Wiesenthal wants to find out if all that the soldier said was true, if he could have been the type of person that he claimed to be. A remorseful, kind youth who got caught up in the wrong crowd, the Nazis.
Wiesenthal finds that the soldier was honest, but during his meeting with the soldier’s mother, Wiesenthal thinks about silence. There is the silence of bystanders watching the persecution of the Jews of the Holocaust, and secondly, his silence he holds from the soldier’s mother, never revealing how he had met her son. Both are completely different types of silence. The bystander’s silence is more like a cowardice or ignorant silence, while his own silence is uncertain, yet in some way respectful. Wiesenthal suggests that sometimes it is necessary to not be silent when it involves right and wrong, and then sometimes it is necessary to be silent when there is really nothing needed to be said.
I agree with Wiesenthal on this. I feel that sometimes the most powerful response can be silence when one is at a loss for something to say. But in respect to the Holocaust, those that did not speak out, who chose not to act, were in fact choosing an action and response. A response of cowardice, ignorance, and fear. Their passiveness was a decision they made and in making this decision they participated in the Holocaust. They stayed silent, and allowed millions of people to die.
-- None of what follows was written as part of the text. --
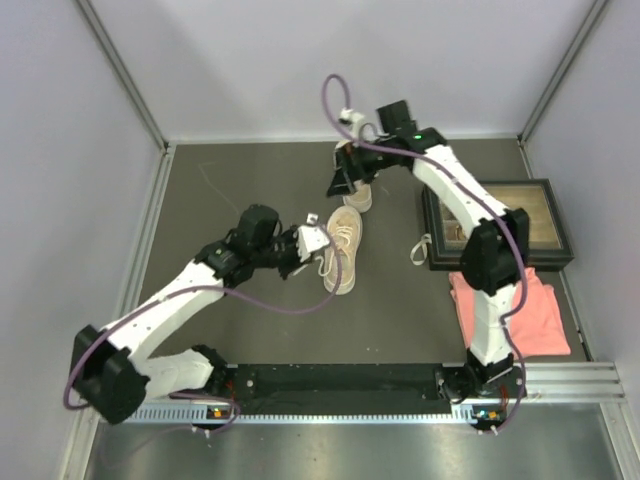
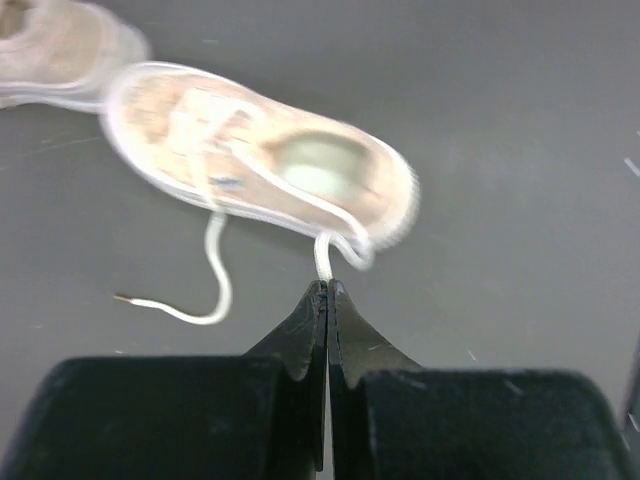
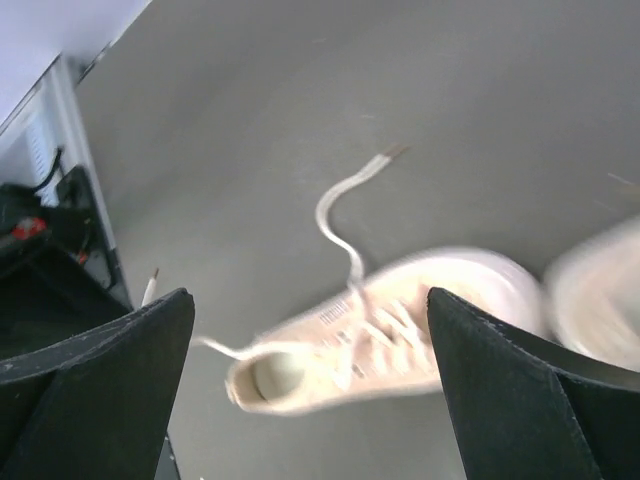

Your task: Tie the shoes

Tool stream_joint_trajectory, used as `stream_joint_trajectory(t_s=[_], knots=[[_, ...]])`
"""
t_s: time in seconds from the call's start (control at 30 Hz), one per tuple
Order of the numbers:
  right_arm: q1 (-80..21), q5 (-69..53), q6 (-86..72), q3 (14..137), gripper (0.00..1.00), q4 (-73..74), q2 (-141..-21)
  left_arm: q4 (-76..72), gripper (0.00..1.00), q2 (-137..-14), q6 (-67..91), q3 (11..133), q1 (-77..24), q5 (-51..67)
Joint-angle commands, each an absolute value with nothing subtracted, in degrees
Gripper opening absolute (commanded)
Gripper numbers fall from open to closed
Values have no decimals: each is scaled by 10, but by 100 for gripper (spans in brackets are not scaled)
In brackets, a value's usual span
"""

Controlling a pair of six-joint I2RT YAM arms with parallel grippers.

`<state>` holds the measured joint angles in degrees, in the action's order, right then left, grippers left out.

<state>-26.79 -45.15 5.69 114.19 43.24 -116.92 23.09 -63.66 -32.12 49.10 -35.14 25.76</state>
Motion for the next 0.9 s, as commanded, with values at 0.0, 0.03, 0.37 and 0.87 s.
stream_joint_trajectory(t_s=[0.0,0.03,0.37,0.87], knots=[[-204,-461,61,1092,99,433,-1076,103,0,-761,-215,590,-316,201],[-187,-456,80,1066,99,442,-1067,87,0,-784,-199,630,-297,190],[-159,-439,130,890,90,447,-982,55,0,-1015,-91,804,-211,228],[-210,-408,203,845,45,405,-954,167,12,-1196,25,924,-162,286]])
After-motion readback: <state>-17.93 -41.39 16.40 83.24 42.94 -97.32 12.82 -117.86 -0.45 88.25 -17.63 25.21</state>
While a prisoner of the concentration camps, Wiesenthal sees sunflowers planted on top of Dead SS soldier’s graves. In my opinion the sunflowers are a connection of life to the dead soldiers. Even in death they are adorn with beauty, compared to millions of dead from the concentration camps who were thrown into mass graves. To Wiesenthal, these flowers are a reminder that mere men can be brainwashed to be mass murderers.
And as long as there are people who live with hatred and prejudices, we let the sunflowers thrive.